Vivienda: el precio que se resiste
¿Bajarán los precios? Nadie se atreve a firmarlo. Sobre el papel, encarecer el crédito debería enfriar la demanda y, con ella, los precios. En los hechos, el mercado inmobiliario lleva años sin comportarse como un libro de texto. Pesan la exigencia de los bancos, la competencia de compradores con capital propio —extranjeros incluidos— y una oferta que no crece. Un dato que corre por los análisis: el 70% de los europeos no podría pagar un piso de 75 m² en su zona con una hipoteca a 30 años. El crédito caro deja fuera al que necesita financiación, no al que paga a tocateja.

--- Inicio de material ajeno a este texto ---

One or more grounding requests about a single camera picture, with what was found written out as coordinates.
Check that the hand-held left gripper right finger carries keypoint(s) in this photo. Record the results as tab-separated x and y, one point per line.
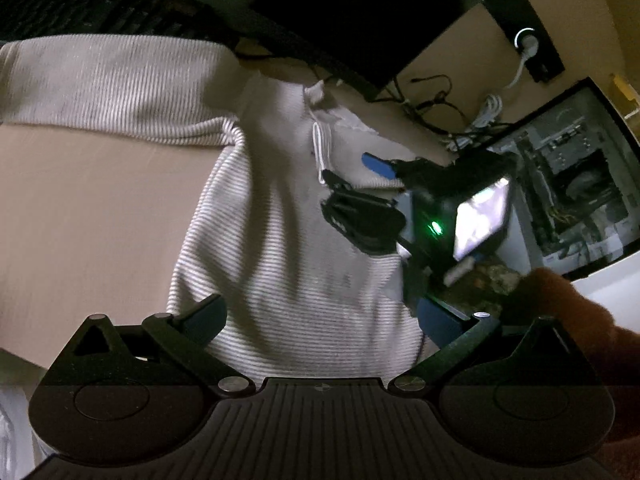
440	324

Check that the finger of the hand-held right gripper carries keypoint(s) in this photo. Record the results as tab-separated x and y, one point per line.
365	220
377	165

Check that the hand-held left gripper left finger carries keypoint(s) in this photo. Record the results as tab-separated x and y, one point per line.
205	319

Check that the striped white shirt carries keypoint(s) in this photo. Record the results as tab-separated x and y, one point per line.
300	240

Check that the person's right forearm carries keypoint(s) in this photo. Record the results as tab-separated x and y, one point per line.
600	360

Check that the white computer case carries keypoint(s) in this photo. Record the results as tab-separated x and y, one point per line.
575	170

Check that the black computer monitor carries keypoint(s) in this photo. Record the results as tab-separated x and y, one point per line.
375	10

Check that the black keyboard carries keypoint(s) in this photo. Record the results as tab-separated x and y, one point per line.
100	5

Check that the black wall power strip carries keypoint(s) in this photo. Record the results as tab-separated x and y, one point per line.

Deuda pública: el otro contribuyente en apuros
La presión sobre las cuentas públicas es la cara que menos se comenta. Con la factura de intereses de la deuda subiendo, hay quien sostiene que los tipos altos son el único instrumento capaz de forzar a los Estados a ajustar —una pensión no contributiva ronda los 628,80 euros al mes en 14 pagas, y ahí es donde algunos apuntan—. Desde la óptica austriaca, encarecer el crédito en una economía debilitada agrava la distorsión del capital. Desde la lógica neokeynesiana, se trata de evitar los efectos de segunda ronda. Las dos lecturas chocan y ninguna se ha impuesto.
El dinero barato se acaba. Lo que no está nada claro es quién carga con la transición: el deudor que ve subir su cuota, el ahorrador que ve diluirse su saldo o el contribuyente que sostiene la deuda. ¿Y si el problema no fuera que el dinero se encarece, sino que nunca volvió a repartirse?